- **What the task asks**: All of the data goes into your copy exactly as written. Images do not.

- **Data**:
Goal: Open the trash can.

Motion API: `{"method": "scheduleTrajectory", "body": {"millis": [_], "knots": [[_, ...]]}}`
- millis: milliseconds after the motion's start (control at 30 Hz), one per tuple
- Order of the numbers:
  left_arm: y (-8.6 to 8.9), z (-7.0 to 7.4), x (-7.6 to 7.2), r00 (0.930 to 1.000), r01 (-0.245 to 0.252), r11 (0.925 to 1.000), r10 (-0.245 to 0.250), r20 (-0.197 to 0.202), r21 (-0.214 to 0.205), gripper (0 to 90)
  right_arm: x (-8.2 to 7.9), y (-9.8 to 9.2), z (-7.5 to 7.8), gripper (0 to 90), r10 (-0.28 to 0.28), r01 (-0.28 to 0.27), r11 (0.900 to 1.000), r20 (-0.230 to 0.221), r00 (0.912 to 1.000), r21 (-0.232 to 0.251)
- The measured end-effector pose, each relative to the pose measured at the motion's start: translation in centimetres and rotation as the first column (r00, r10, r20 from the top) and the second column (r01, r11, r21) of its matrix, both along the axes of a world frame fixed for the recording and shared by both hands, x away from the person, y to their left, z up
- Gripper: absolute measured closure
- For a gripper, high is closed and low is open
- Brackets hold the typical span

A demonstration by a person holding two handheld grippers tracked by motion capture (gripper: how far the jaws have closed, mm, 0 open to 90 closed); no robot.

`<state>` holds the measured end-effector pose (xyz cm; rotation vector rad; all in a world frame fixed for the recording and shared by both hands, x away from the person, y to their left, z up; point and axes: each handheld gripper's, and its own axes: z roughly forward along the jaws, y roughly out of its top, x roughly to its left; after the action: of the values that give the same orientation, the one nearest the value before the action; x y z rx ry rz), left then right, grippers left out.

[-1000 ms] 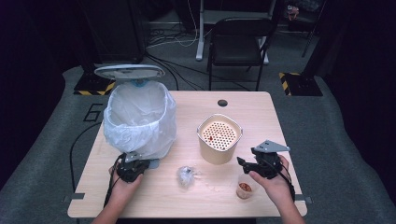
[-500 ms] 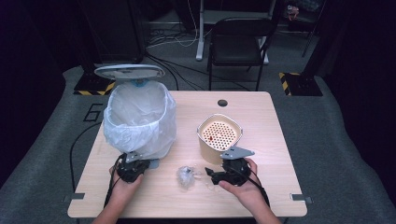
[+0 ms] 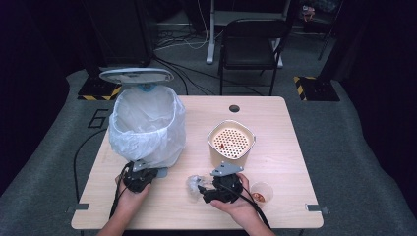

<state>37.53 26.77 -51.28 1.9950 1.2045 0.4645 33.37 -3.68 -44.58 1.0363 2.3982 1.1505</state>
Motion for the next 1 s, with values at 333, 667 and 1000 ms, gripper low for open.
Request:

- **Task output**:
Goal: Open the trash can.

Motion API: `{"method": "scheduleTrajectory", "body": {"millis": [_], "knots": [[_, ...]]}}`
- millis: milliseconds after the motion's start (control at 30 Hz), one per tuple
- Order of the numbers:
  left_arm: y (-8.6 to 8.9), z (-7.0 to 7.4), x (-7.6 to 7.2), r00 (0.930 to 1.000), r01 (-0.245 to 0.252), r11 (0.925 to 1.000), r10 (-0.245 to 0.250), r20 (-0.197 to 0.202), r21 (-0.214 to 0.205), gripper (0 to 90)
  right_arm: x (-8.2 to 7.9), y (-9.8 to 9.2), z (-7.5 to 7.8), gripper (0 to 90), r10 (-0.28 to 0.28), r01 (-0.28 to 0.27), r11 (0.900 to 1.000), r20 (-0.230 to 0.221), r00 (0.912 to 1.000), r21 (-0.232 to 0.251)
- The measured end-effector pose, each relative to the pose measured at the motion's start: translation in centimetres and rotation as the first column (r00, r10, r20 from the top) and the second column (r01, r11, r21) of its matrix, both along the axes of a world frame fixed for the recording and shared by both hands, x away from the person, y to their left, z up
- Gripper: absolute measured closure
- For a gripper, high is closed and low is open
- Brackets hold the typical span

A demonstration by a person holding two handheld grippers tracked by motion capture (gripper: how far the jaws have closed, mm, 0 open to 90 closed); no robot.

`<state>` holds the measured end-effector pose (xyz cm; rotation vector rad; all in a world frame fixed for the recording and shared by both hands, x away from the person, y to their left, z up; point and axes: each handheld gripper's, and its own axes: z roughly forward along the jaws, y roughly out of its top, x roughly to its left; after the action: of the values that give the same orientation, the one nearest the value before the action; x y z rx ry rz), left then right, grippers left out.

[-1000 ms] 
[-500 ms] 
[+0 ms] 

<state>37.53 26.77 -51.28 1.9950 1.2045 0.4645 33.37 -3.68 -44.58 1.0363 2.3982 1.1505</state>
Motion for the next 1 s, with values at 333, 667 and 1000 ms, gripper low for open.
Request:

Work on this exercise has been finished.